Trois mois après ces événements, en janvier 1837, Ursule épousa Savinien du consentement de madame de Portenduère. Minoret intervint au contrat pour donner à mademoiselle Mirouët sa terre du Rouvre et vingt-quatre mille francs de rente sur le grand-livre, en ne gardant de sa fortune que la maison de son oncle et six mille francs de rente. Il est devenu l'homme le plus charitable, le plus pieux de Nemours; il est marguillier de la paroisse et la providence des malheureux.

– Les pauvres ont remplacé mon enfant, dit-il.

Si vous avez remarqué sur le bord des chemins, dans les pays où l'on étête le chêne, quelque vieil arbre blanchi et comme foudroyé, poussant encore des jets, les flancs ouverts et implorant la hache, vous aurez une idée du vieux maître de poste, en cheveux blancs, cassé, maigre, dans qui les anciens du pays ne retrouvent rien de l'imbécile heureux que vous avez vu attendant son fils au commencement de cette histoire; il ne prend plus son tabac de la même manière, il porte quelque chose de plus que son corps. Enfin, on sent en toute chose que le doigt de Dieu s'est appesanti sur cette figure pour en faire un exemple terrible. Après avoir tant haï la pupille de son oncle, ce vieillard a, comme le docteur Minoret, si bien concentré ses affections sur Ursule, qu'il s'est constitué le régisseur de ses biens à Nemours.

Monsieur et madame de Portenduère passent cinq mois de l'année à Paris, où ils ont acheté dans le faubourg Saint-Germain un petit hôtel. Après avoir donné sa maison de Nemours aux Sœurs de Charité pour y tenir une école gratuite, madame de Portenduère la mère est allée habiter le Rouvre, dont la concierge en chef est la Bougival. Le père de Cabirolle, l'ancien conducteur de la Ducler, homme de soixante ans, a épousé la Bougival qui possède douze cents francs de rente outre les amples revenus de sa place. Cabirolle fils est le cocher de monsieur de Portenduère.

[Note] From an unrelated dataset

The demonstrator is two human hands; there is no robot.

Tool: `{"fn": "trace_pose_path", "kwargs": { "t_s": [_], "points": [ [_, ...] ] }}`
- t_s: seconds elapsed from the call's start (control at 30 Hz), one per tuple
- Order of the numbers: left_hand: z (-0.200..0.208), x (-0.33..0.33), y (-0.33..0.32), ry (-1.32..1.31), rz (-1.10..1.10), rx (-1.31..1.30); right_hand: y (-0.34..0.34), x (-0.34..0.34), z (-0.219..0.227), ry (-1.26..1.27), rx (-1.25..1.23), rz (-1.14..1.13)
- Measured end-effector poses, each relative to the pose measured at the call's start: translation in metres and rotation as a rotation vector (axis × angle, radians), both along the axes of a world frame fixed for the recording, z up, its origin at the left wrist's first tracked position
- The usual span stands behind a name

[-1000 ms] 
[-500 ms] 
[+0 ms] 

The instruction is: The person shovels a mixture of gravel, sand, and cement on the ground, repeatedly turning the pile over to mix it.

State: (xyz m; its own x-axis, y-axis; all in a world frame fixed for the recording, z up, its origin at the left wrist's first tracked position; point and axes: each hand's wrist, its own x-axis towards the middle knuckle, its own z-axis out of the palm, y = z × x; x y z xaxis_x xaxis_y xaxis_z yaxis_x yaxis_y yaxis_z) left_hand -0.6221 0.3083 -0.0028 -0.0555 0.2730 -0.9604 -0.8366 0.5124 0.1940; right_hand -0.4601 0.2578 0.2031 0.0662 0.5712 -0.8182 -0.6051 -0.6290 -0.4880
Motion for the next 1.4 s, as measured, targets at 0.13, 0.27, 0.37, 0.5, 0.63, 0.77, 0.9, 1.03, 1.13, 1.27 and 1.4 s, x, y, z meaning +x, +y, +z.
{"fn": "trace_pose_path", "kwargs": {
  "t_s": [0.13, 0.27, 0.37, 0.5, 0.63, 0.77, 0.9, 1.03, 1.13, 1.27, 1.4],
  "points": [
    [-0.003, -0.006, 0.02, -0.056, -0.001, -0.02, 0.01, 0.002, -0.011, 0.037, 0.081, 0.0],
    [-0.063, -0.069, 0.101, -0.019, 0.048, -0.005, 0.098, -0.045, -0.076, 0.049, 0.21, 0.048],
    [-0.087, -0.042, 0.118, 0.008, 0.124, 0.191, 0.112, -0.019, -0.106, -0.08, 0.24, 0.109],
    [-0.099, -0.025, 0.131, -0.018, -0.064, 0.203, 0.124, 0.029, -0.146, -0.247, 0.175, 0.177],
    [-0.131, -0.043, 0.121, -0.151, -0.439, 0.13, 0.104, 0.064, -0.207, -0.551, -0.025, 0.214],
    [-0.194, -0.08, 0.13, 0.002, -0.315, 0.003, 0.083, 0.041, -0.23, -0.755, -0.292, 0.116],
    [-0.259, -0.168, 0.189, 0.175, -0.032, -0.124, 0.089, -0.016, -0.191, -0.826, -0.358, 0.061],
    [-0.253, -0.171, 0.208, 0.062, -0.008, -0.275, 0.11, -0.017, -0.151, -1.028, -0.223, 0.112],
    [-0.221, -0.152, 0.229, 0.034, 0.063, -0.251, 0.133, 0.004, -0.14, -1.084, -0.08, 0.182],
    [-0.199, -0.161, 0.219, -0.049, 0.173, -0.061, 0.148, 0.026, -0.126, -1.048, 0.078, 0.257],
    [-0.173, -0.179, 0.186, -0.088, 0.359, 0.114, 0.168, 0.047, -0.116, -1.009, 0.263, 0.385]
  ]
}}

Quand, en voyant passer aux Champs-Élysées une de ces charmantes petites voitures basses appelées escargots, doublée de soie gris de lin ornée d'agréments bleus, vous y admirez une jolie femme blonde, la figure enveloppée comme d'un feuillage par des milliers de boucles, montrant des yeux semblables à des pervenches lumineuses et pleins d'amour, légèrement appuyée sur un beau jeune homme; si vous étiez mordu par un désir envieux, pensez que ce beau couple, aimé de Dieu, a d'avance payé sa quote-part aux malheurs de la vie. Ces deux amants mariés seront vraisemblablement le vicomte de Portenduère et sa femme. Il n'y a pas deux ménages semblables dans Paris.

– C'est le plus joli bonheur que j'aie jamais vu, disait d'eux dernièrement madame la comtesse de l'Estorade.

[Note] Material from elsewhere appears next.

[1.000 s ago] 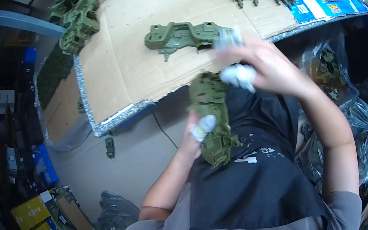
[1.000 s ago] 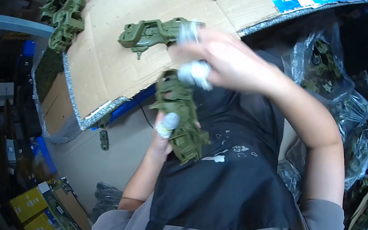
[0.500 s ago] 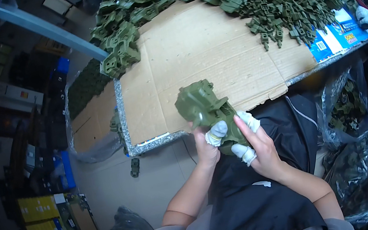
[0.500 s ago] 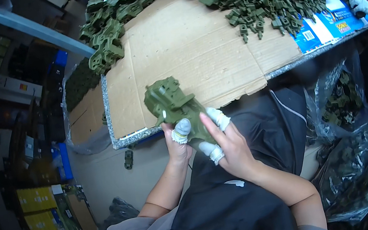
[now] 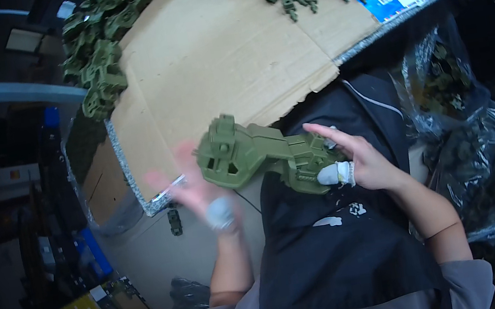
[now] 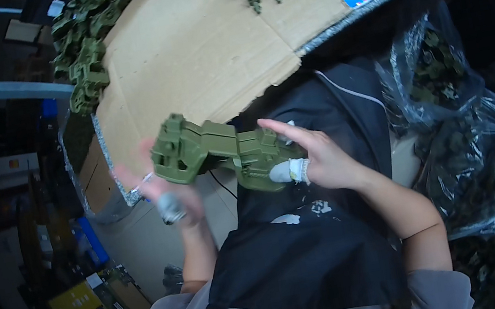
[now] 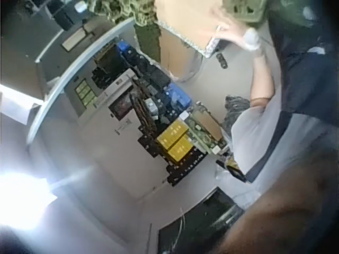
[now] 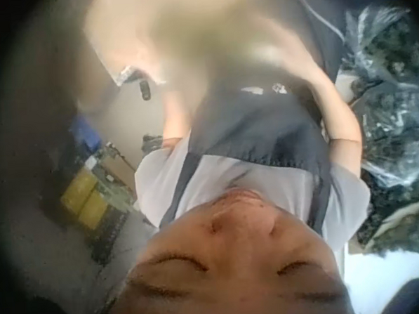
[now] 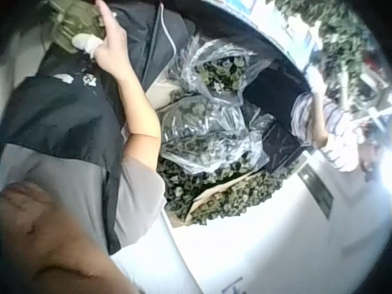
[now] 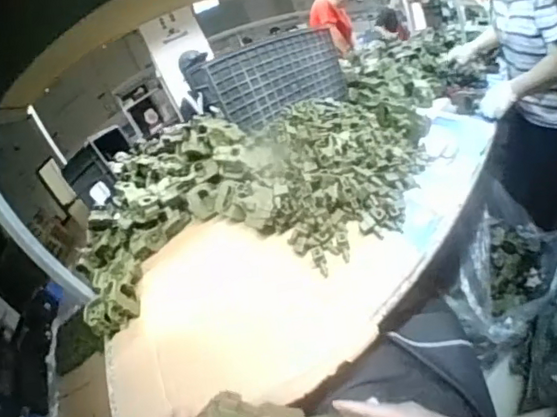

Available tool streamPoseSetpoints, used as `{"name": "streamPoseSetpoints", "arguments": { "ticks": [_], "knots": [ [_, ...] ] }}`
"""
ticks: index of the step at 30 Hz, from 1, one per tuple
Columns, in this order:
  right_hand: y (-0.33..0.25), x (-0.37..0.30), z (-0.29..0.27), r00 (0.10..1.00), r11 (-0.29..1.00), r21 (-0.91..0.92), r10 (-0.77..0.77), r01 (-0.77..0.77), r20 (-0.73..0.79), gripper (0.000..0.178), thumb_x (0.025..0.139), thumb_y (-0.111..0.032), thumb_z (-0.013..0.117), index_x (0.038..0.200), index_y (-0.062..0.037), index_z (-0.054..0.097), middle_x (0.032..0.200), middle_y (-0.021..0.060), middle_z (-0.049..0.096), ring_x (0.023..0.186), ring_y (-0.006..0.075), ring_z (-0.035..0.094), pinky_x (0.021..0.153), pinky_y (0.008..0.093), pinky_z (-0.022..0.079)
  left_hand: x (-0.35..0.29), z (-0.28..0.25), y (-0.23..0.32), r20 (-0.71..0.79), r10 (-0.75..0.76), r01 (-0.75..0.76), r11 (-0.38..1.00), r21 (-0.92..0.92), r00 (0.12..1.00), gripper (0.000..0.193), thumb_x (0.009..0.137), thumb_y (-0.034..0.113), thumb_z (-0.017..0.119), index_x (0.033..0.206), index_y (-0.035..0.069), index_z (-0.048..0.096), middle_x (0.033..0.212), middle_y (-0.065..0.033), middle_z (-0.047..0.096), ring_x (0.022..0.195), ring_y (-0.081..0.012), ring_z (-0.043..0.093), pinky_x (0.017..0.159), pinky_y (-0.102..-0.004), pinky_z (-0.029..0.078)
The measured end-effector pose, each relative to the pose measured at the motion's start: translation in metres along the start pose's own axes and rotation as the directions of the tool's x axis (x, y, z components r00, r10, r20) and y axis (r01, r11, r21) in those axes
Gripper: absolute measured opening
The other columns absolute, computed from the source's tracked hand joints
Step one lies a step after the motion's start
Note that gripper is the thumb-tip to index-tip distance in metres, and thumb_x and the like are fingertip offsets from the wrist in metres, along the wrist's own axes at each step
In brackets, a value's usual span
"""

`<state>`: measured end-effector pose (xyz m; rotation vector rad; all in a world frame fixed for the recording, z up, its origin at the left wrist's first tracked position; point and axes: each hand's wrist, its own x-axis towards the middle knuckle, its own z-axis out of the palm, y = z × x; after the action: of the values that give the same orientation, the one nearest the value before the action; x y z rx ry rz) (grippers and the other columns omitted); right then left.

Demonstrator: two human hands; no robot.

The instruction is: The person assembles green plastic components by hand, picking up parts from a pile on a table and snapping them together. The person handles the parts one at a time, fitting them into a larger assembly and placing the finished units into a blue bin.

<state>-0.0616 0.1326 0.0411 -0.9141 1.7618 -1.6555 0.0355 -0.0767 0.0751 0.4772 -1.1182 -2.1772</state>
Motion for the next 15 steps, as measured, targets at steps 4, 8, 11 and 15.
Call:
{"name": "streamPoseSetpoints", "arguments": {
  "ticks": [4,8,11,15],
  "knots": [
    [-0.005,-0.02,-0.011,0.994,0.923,-0.383,0.079,-0.043,0.078,0.068,0.069,-0.003,0.065,0.132,-0.0041,0.041,0.111,0.0211,0.056,0.102,0.0365,0.055,0.086,0.0388,0.045,-0.016,0.027,0.025,0.767,-0.117,-0.753,0.146,0.641,0.63,0.089,0.068,0.035,0.075,0.138,0.006,0.027,0.123,-0.0165,0.045,0.117,-0.0339,0.045,0.103,-0.0471,0.029],
    [0.009,-0.031,-0.004,0.964,0.859,-0.508,0.084,0.059,0.254,0.058,0.068,0.001,0.059,0.125,0.0026,0.045,0.108,0.0221,0.057,0.099,0.0363,0.056,0.085,0.0404,0.046,-0.022,0.005,-0.032,0.637,-0.644,-0.721,0.188,0.667,0.423,0.075,0.069,0.01,0.064,0.137,0.006,0.033,0.103,-0.0151,0.058,0.105,-0.0304,0.053,0.103,-0.0468,0.03],
    [0.032,-0.037,0.0,0.972,0.893,-0.437,-0.004,0.11,0.234,0.049,0.069,0.002,0.057,0.117,0.007,0.051,0.105,0.0245,0.058,0.099,0.0367,0.056,0.087,0.0408,0.045,-0.024,-0.013,-0.047,0.595,-0.689,-0.625,0.26,0.736,0.414,0.075,0.066,0.001,0.058,0.137,0.008,0.034,0.098,-0.0141,0.059,0.099,-0.0299,0.055,0.103,-0.0465,0.03],
    [0.034,-0.031,0.002,0.963,0.91,-0.41,0.161,-0.06,0.215,0.046,0.068,0.002,0.058,0.114,0.0056,0.055,0.106,0.0252,0.058,0.1,0.038,0.057,0.087,0.041,0.045,-0.022,-0.016,-0.055,0.594,-0.692,-0.656,0.229,0.72,0.41,0.075,0.065,0.0,0.056,0.137,0.009,0.035,0.09,-0.0128,0.059,0.093,-0.0289,0.057,0.103,-0.0461,0.029]
  ]
}}
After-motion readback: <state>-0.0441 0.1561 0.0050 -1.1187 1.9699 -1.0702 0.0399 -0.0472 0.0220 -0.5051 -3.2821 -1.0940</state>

Bénissez donc ces heureux enfants au lieu de les jalouser, et cherchez une Ursule Mirouët, une jeune fille élevée par trois vieillards et par la meilleure des mères, par l'Adversité.

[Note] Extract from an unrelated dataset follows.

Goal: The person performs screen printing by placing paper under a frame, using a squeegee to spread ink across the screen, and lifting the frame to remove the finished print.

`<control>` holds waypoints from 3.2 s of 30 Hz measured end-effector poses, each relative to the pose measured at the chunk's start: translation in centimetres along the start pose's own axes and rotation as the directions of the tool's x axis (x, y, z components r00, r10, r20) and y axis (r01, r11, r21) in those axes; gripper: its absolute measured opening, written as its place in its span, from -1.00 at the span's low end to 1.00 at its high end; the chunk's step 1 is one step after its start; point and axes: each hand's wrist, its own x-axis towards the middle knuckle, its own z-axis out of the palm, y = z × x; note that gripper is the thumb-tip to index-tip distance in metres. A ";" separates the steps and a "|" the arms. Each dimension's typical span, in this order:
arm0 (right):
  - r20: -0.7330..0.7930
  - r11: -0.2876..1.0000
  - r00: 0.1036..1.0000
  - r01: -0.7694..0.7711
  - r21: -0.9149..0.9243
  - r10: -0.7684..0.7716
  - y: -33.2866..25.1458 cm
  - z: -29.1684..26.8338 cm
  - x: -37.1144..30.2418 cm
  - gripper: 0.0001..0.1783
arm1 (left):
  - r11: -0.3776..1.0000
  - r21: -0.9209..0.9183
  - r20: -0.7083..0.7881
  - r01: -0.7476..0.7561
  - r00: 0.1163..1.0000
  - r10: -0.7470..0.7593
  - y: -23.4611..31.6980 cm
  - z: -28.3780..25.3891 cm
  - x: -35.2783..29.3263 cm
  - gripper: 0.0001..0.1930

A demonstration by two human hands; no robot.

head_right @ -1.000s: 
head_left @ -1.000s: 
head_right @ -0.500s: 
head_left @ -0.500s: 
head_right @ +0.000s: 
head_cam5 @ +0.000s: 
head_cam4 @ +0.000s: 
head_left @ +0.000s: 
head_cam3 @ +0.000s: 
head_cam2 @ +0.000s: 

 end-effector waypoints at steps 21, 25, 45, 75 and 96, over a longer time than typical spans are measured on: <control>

Goupil, qui rend service à tout le monde et que l'on regarde à juste titre comme l'homme le plus spirituel de Nemours, a l'estime de sa petite ville; mais il est puni dans ses enfants, qui sont horribles, rachitiques, hydrocéphales. Dionis, son prédécesseur, fleurit à la Chambre des Députés dont il est un des plus beaux ornements, à la grande satisfaction du roi des Français qui voit madame Dionis à tous ses bals. Madame Dionis raconte à toute la ville de Nemours les particularités de ses réceptions aux Tuileries et les grandeurs de la cour du roi des Français; elle trône à Nemours, au moyen du trône qui certes devient alors populaire.

Bongrand est juge d'instruction au tribunal de Fontainebleau; son fils, qui a épousé mademoiselle Levrault, est un très-honnête procureur-général.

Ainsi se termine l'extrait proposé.